I am glad that WMF has a technology optimism about the machine translation technology, but for small or regional languages like Taiwanese Hokkien, it doesn’t work right now.
Would you like to contribute your findings to Supporting automatic translations of languages existing on wiki but not supported by google translate?
@Supaplex is there any tool/way comes to your mind that you think can potentially address this issue? To-siā!
I am not a language expert, so I could only point you to the existing resource on Wikipedia. The more Hokkien grammar a sentence is, the more machine translation relies on Mandarin will go wrong.
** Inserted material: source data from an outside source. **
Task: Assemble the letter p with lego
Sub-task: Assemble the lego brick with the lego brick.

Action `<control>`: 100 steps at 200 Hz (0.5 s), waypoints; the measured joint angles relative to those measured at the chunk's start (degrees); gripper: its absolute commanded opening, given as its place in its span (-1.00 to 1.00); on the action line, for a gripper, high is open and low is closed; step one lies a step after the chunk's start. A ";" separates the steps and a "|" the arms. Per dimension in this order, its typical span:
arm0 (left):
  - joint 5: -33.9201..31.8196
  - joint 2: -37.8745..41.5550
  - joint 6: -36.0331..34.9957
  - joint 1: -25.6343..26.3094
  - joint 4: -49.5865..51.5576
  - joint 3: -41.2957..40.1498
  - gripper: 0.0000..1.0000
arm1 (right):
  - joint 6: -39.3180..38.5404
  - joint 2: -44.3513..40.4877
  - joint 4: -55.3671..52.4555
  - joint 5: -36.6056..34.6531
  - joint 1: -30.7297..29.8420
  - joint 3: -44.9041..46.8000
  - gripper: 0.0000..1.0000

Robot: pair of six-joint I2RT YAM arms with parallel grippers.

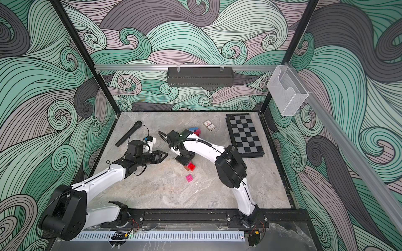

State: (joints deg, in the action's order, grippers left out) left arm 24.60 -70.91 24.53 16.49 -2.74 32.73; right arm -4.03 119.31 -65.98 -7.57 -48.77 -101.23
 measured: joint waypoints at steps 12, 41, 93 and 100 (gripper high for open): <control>0.00 0.00 0.02 0.02 0.00 0.00 0.06 | 0.04 0.00 0.09 -0.09 -0.07 0.09 -0.57; 0.00 0.00 0.00 0.02 0.02 0.00 0.06 | 0.13 0.07 0.70 -0.57 -0.13 0.72 -0.57; 0.00 0.00 -0.07 0.02 0.02 0.00 0.06 | 0.13 0.24 0.94 -0.90 -0.17 0.90 -0.57; -0.02 0.00 -0.09 0.00 0.04 0.00 0.06 | 0.13 0.31 0.92 -0.90 -0.20 0.87 -0.58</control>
State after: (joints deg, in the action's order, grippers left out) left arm 24.58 -70.91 24.45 16.49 -2.70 32.73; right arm -3.90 119.61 -65.06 -8.47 -48.97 -100.36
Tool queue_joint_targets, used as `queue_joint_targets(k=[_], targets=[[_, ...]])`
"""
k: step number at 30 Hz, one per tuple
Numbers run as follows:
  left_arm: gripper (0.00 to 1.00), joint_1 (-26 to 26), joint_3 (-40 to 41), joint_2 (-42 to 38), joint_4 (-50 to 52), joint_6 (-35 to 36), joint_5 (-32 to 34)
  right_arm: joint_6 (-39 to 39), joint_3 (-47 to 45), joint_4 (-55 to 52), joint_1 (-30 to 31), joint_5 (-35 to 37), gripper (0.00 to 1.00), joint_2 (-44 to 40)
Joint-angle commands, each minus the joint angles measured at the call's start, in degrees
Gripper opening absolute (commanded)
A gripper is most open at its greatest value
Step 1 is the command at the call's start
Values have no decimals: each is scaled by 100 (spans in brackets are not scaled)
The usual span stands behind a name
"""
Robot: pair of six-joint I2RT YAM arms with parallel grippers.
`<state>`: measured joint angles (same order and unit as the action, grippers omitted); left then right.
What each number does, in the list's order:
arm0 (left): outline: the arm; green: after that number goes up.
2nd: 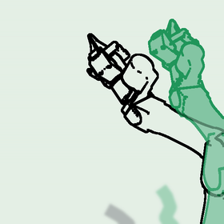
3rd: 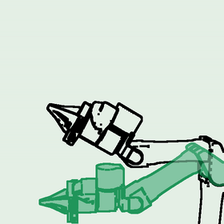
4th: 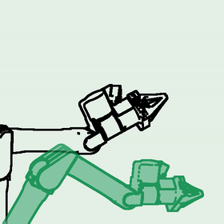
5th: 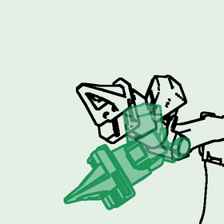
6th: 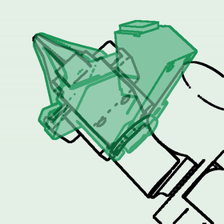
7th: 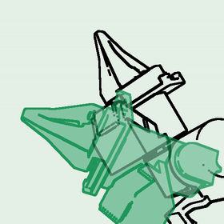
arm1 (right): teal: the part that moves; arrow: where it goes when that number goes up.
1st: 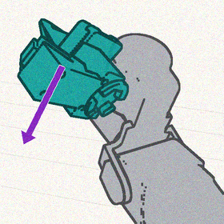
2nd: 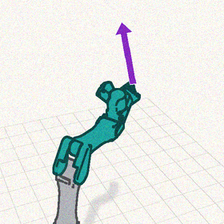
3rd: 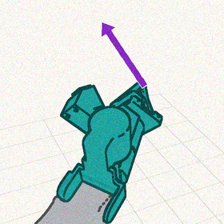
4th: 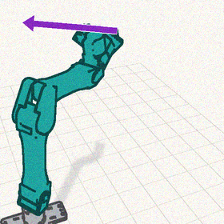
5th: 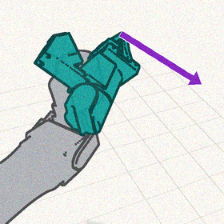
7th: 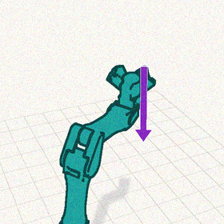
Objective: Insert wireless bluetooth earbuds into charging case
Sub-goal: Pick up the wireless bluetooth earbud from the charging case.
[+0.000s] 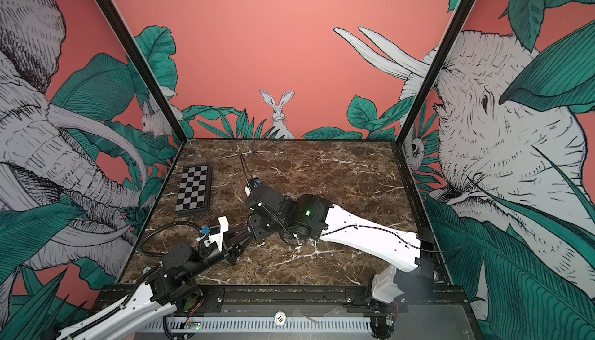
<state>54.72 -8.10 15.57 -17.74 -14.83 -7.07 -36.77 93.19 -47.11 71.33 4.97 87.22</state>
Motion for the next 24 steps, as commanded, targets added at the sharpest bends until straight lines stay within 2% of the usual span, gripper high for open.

And if there are more Hokkien only characters or totally different usage in Hokkien, the more likely a machine translation relying on Mandarin will go wrong.
Góa bo̍k-chêng chai-iáⁿ Tâi-oân ū chi̍t-tīn lâng teh chhòng Tâi-oân-ōe ê Common Voice, m̄-koh in chú-iàu chhái-iōng ê sī Hàn-jī kap Tâi-lô, án-ne khióng-kiaⁿ sī khah bô hāu-lut ê. In-ūi chhin-chhiūⁿ lí kóng ê, ko͘ Hàn-jī, ke-khì to̍h pháiⁿ liáu-kái ah, koh khah bián kóng sī Hàn-jī hām Lô-má-jī lām-ēng.
As far as I know, there’s already a project on Common Voice carried by the community here in Taiwan. However, they are working the project with the documents of Han characters and Tailo romanization which might be not efficient enough for the machine to understand the language. Like you mentioned sentences only written by the Han characters can not be processed well now. And not to mention the sentence in both Han and Tailo (I’m not sure, it seems more complicated to me).
Siūⁿ-beh chhiáⁿ-mn̄g lán che ke-khì hoan-e̍k ê būn-tê, kám mā ū khan-siap tio̍h ISO gí-giân hoan-hō (ISO639-3 code). Nā sī ū, lán Tâi-oân-ōe ê hoan-hō khó-lêng tī chit 2 nî ē ū piàn-tōng. In-ūi kū-nî, ū lâng chiam-tùi Bân-lâm-gú ê “nan” hoan-hō, hiòng ISO639-3 úi-oân-hōe the̍h-chhut siong-koan ê sin-chhéng. Chhiáⁿ-khòaⁿ chit-ê liân-kiat.
I was thinking about if the translation stuffs are related to langauge code (ISO639-3). If yes, the code of Taigi (Taiwanese) might be changed due to the code change request last year which aims to separate Taigi from the code of Minnan (nan).